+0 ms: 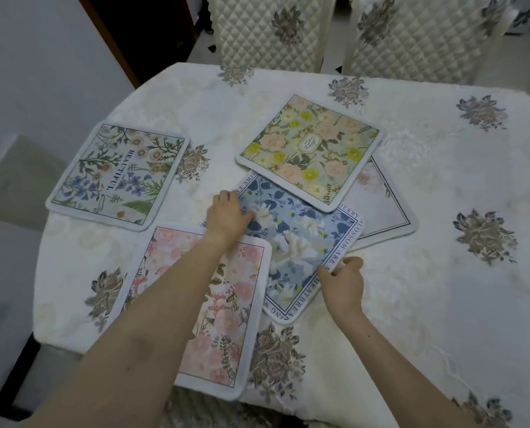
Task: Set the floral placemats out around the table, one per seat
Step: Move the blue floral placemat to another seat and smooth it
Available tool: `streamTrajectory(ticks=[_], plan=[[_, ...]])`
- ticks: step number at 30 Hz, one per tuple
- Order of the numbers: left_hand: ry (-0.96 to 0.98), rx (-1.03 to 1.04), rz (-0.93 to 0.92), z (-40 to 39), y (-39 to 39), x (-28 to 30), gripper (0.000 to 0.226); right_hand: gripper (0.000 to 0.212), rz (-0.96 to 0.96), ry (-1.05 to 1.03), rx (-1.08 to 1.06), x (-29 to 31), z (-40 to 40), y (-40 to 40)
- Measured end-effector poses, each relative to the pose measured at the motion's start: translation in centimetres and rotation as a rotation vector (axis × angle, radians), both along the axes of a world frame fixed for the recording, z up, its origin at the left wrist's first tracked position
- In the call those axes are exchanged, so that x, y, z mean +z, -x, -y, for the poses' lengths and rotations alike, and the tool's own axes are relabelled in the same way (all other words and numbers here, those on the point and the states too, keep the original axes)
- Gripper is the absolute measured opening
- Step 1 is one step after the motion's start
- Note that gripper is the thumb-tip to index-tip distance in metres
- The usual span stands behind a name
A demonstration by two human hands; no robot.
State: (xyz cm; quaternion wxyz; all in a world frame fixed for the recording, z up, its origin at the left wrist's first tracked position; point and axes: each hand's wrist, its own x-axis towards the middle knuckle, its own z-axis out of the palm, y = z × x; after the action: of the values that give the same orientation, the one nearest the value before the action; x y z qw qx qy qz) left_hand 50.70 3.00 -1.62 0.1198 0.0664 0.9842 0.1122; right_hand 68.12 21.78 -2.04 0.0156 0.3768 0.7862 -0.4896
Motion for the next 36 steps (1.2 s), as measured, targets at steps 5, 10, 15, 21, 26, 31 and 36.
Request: streamTrajectory(ticks=[5,10,15,21,26,31,36], plan=[[0.023,0.198,0.024,0.5,1.3,-0.7,0.070,0.022,0.049,0.049,-0.044,-0.6,0.2,0.3],[-0.154,0.291,0.056,0.3,1.9,-0.6,0.038,0.010,0.018,0.031,-0.018,-0.2,0.0,0.6],[-0.346,0.251,0.077,-0.7,1.5,-0.5,0.017,0.007,-0.028,-0.030,-0.038,1.1,-1.7,0.7],[-0.394,0.211,0.088,-3.9,0.6,0.1,0.019,0.007,-0.054,-0.068,-0.063,2.0,-5.0,-0.1],[-0.410,0.177,0.134,-7.3,-0.4,0.4,0.011,0.007,-0.053,-0.079,-0.083,2.2,-8.1,-1.8],[-0.411,0.130,0.167,-10.9,-2.0,0.6,0.012,0.006,-0.046,-0.127,-0.118,2.2,-11.7,-3.8],[-0.417,0.111,0.224,-14.5,-4.6,1.1,0.018,0.006,-0.041,-0.150,-0.136,2.4,-15.7,-6.3]])
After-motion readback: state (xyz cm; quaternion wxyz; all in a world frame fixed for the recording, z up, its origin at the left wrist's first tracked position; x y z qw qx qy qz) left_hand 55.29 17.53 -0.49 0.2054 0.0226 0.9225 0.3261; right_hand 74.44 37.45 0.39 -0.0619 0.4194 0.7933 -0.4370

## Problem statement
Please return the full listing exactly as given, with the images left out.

## Response
+0 ms: 
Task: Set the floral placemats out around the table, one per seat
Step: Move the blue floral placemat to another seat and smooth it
Available tool: `streamTrajectory(ticks=[_], plan=[[_, ...]])`
- ticks: step number at 30 Hz, one per tuple
- Order of the numbers: left_hand: ry (-0.96 to 0.98), rx (-1.03 to 1.04), rz (-0.93 to 0.92), z (-40 to 39), y (-39 to 39), x (-28 to 30), gripper (0.000 to 0.226); right_hand: gripper (0.000 to 0.212), rz (-0.96 to 0.96), ry (-1.05 to 1.03), rx (-1.08 to 1.06), x (-29 to 31), z (-40 to 40), y (-40 to 40)
- Measured end-effector poses, each relative to the pose measured at the motion's start: translation in centimetres and rotation as a rotation vector (axis × angle, radians), both along the axes of a world frame fixed for the recording, z up, its origin at the left wrist's first tracked position
- In the call those axes are exchanged, so that x, y, z mean +z, -x, -y, for the poses' lengths and rotations alike, and the tool's own axes are relabelled in the same way (all other words and numbers here, those on the point and the states too, keep the original axes)
- Gripper is the absolute measured opening
- Step 1 is one step after the motion's start
- Note that gripper is the thumb-tip to index-tip distance in metres
- The usual span stands behind a name
A demonstration by two human hands; no robot.
State: (xyz cm; quaternion wxyz; all in a world frame fixed for the recording, z up, its origin at the left wrist's first tracked position; point and axes: each hand's wrist, its own x-axis towards the middle knuckle, its own z-axis out of the palm, y = z × x; after the action: of the values that give the same orientation, the one nearest the value before the action; x y z qw qx qy qz) left_hand 50.70 3.00 -1.62 0.1198 0.0664 0.9842 0.1122; right_hand 68.12 21.78 -2.04 0.0156 0.3768 0.7862 -0.4896
Motion for the next 36 steps (1.2 s), as measured, targets at steps 5, 10, 15, 21, 26, 31 and 36.
Request: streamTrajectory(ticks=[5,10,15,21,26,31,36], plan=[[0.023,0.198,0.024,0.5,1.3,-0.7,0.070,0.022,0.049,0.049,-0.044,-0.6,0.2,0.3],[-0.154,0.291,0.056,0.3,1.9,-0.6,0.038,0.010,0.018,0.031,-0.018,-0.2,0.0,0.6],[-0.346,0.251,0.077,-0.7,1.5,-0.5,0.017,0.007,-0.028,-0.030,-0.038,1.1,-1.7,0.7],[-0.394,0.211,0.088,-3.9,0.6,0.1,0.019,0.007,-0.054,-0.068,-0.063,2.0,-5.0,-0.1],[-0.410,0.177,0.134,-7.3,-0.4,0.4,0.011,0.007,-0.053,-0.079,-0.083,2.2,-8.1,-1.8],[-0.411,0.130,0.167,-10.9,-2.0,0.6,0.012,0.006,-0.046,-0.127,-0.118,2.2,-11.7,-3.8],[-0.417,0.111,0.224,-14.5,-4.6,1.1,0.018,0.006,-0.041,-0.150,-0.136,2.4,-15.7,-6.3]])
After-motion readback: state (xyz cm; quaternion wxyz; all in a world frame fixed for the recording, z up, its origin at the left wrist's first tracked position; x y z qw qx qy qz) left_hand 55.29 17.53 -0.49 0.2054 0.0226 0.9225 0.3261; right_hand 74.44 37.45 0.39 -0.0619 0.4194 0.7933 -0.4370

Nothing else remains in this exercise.